Kevin Bonham has written a very detailed summary of the performance of seat-level betting markets in the last election. It’s well worth reading — go check it out. We’ve really enjoyed reading Kevin’s blog and his analysis. In a spirit of friendly debate, we wanted to respond to a few comments that are directly relevant to this blog. Kevin writes:

electionlab in their final analysis considered that the most likely culprit in the errors made by seat betting markets was their modelling and not the markets themselves. In my view, there was nothing significantly wrong in their model’s read of what the seat betting markets were thinking – rather, what actually happened was that seat betting markets themselves were in fact wrong. Different modelling assumptions regarding covariance and so on greatly affect the spread of modelled expectations, but they have little impact on the mean. The seat betting markets

werecollectively expecting Labor to win fewer than 50 seats at the end. There is no way to remodel the final odds to find 55 seats for Labor in them because it is just not true that those markets thought Labor would win that many seats. Or at least, if someone “finds” such a way to read that result into the markets, the next time they test it I can pretty much guarantee the post hoc overfitting in their new model will cause it to blow up.

We disagree here, for two reasons.

First, changes in covariance structure don’t just change the *spread* of the seat-count distribution; they fundamentally alter the *shape* of the distribution, too, and this has important implications for estimating seat counts from the betting odds. Assuming independence between seats results in a unimodal, bell-shaped distribution; on the other hand, assuming maximum covariance between seats (as constrained by the betting markets) results in a bimodal distribution, with very little density in the middle. More generally, it makes intuitive sense that the distribution might become multi-modal if you bring in covariance between seats. We agree that the mean is relatively insensitive to covariance structure. But for bimodal distributions, the mean is a very bad point estimate and lies in a low probability region of the distribution, meaning it is not a very useful tool in this situation (in hindsight, we should not have used the mean as a point estimate for our maximum covariance model because of this). This is really important, because it affects how we make inferences using the distribution derived from the betting odds. There is nothing sacred about the mean, and it appears that a point estimate centered on the mode (or two point estimates, centered around the two modes) may make more sense here. Or perhaps a point estimate is just a bad idea, and we should look at 95% credible intervals instead. We don’t know the true covariance structure, so we don’t know the true underlying seat count distribution. But we have very good reason to believe that the mean will be a poor point estimate in this case.

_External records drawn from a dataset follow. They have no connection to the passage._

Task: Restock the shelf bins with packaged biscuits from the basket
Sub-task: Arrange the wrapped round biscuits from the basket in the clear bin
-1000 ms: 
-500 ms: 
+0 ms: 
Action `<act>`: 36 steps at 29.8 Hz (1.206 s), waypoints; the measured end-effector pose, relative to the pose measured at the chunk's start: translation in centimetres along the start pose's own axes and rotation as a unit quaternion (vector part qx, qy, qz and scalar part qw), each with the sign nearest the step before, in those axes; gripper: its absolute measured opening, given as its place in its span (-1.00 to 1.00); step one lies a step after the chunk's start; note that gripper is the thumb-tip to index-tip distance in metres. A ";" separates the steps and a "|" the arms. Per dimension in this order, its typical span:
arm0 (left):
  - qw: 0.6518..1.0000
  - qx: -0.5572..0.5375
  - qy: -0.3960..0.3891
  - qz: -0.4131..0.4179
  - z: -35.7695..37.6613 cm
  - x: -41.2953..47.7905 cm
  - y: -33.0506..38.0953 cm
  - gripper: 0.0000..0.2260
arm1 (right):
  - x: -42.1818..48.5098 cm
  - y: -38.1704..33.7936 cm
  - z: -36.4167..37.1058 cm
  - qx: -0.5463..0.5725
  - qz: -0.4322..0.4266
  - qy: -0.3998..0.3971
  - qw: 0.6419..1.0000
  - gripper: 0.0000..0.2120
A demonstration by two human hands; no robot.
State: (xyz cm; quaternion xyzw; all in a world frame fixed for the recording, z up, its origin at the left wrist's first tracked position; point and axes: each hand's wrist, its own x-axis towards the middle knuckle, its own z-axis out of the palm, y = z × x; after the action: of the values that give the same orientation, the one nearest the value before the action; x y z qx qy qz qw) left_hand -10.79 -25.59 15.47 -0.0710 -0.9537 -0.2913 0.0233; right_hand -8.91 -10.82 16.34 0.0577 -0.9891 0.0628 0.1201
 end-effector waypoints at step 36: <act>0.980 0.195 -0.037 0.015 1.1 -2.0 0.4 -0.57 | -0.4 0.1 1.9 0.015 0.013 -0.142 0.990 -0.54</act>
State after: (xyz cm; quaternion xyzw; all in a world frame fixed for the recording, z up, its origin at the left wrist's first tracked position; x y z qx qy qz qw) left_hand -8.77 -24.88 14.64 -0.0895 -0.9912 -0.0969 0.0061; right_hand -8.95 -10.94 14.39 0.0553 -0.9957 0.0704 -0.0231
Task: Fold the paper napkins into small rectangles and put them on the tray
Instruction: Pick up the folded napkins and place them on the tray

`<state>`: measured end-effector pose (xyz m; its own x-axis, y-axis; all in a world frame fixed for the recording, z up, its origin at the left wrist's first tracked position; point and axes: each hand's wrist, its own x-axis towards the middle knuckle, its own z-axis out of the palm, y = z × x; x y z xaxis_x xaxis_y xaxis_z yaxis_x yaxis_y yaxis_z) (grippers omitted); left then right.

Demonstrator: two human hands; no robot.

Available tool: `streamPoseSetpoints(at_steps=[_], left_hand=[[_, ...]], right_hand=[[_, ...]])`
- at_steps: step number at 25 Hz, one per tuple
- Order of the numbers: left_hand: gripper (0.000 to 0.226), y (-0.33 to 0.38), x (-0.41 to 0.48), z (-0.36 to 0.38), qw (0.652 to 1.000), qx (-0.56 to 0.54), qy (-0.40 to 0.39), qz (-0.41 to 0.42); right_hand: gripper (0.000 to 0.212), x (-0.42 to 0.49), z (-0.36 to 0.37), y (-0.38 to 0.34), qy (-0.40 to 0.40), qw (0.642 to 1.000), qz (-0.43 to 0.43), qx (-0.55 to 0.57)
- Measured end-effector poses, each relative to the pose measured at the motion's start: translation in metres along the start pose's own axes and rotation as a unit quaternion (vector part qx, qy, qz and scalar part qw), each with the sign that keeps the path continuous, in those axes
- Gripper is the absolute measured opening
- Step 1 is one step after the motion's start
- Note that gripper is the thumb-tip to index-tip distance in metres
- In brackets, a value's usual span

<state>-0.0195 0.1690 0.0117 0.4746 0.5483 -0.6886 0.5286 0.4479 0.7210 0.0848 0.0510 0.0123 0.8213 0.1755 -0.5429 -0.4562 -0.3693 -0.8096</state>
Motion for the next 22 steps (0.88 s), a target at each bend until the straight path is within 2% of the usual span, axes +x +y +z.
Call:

Second, a final Labor seat count of 55 seats is absolutely consistent with the betting odds, as long as you expect there to be moderate amounts of covariance between seats. According to the maximum covariance model, there was a 95% chance Labor would obtain somewhere between 32 and 64 seats. Of course, the maximum covariance model is an extreme case, but it’s not hard to show that for more moderate covariance structures, the 55 seats result is within a 95% credible interval. Almost the only way to obtain a prediction with 55 seats outside the 95% credible interval is to assume independence between seats. But as we know, that’s unlikely to be a good assumption.

It baffles me that experienced statisticians attempt to determine how many seats betting markets think parties will win by looking at an indirect and problematic measure (aggregation of implied probabilities concerning particular seats) when there are more direct markets available on seat total events and their past track record has been excellent.

This is a reasonable question: why did we derive predicted seat counts from seat-level betting odds, rather than just directly looking at the seat count betting markets? Why use an indirect method when there is a direct one? We did this because we wanted a general approach that allowed us to look at interesting seat-level scenarios (e.g., this and this). The seat count predictions were something we could readily do with our more general model, so we had a go. Unfortunately, the election ended up being a landslide and, for many of the scenarios we thought might be interesting, the betting markets ended up giving pretty obvious and boring predictions! So the seat count predictions ended up being prominent. We agree that, if your sole aim is to predict seat counts, the seat count betting markets are the way to go. But our ultimate goal is not to just get good at predicting seat counts. We want to use the seat-level betting odds to find interesting stories that can’t be revealed without seat-level data.